> Assignment
Whenever a line of the listing contains the string "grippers", return that line.

> Data excerpt
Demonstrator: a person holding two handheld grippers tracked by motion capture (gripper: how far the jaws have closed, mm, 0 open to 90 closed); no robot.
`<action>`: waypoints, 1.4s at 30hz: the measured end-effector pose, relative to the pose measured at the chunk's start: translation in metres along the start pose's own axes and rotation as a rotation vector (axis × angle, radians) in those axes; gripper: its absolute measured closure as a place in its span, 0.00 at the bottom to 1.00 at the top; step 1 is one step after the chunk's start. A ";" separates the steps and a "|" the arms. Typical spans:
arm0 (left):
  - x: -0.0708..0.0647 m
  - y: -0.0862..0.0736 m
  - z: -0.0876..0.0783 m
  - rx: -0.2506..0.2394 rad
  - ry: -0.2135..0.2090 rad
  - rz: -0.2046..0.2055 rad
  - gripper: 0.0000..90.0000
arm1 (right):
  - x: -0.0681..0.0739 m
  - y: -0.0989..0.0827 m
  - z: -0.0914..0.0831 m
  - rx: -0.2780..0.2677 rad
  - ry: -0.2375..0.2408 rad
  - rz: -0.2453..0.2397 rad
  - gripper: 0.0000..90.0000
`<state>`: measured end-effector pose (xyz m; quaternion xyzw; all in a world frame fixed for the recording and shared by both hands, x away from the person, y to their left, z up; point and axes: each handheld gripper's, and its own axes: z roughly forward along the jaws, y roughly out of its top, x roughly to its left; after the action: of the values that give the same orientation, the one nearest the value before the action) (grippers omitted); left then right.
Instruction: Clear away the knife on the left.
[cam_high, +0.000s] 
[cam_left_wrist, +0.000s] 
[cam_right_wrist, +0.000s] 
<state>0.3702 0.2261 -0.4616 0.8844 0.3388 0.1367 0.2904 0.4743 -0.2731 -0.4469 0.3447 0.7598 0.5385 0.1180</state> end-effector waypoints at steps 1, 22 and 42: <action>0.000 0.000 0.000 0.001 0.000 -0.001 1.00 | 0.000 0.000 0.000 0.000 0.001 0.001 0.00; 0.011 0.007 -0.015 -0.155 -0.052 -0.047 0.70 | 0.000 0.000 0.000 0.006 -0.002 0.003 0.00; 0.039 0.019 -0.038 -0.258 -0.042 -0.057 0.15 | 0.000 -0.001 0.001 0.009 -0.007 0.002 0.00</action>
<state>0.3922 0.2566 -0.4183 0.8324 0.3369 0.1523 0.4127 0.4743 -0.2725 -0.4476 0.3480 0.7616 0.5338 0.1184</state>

> Reply
Demonstrator: a person holding two handheld grippers tracked by motion capture (gripper: how far the jaws have closed, mm, 0 open to 90 closed); no robot.
`<state>`: measured end-effector pose (xyz m; quaternion xyzw; all in a world frame fixed for the recording and shared by both hands, x away from the person, y to their left, z up; point and axes: each handheld gripper's, and its own axes: z roughly forward along the jaws, y roughly out of its top, x roughly to its left; after the action: of the values that give the same orientation, the one nearest the value before the action) (grippers omitted); left then right.

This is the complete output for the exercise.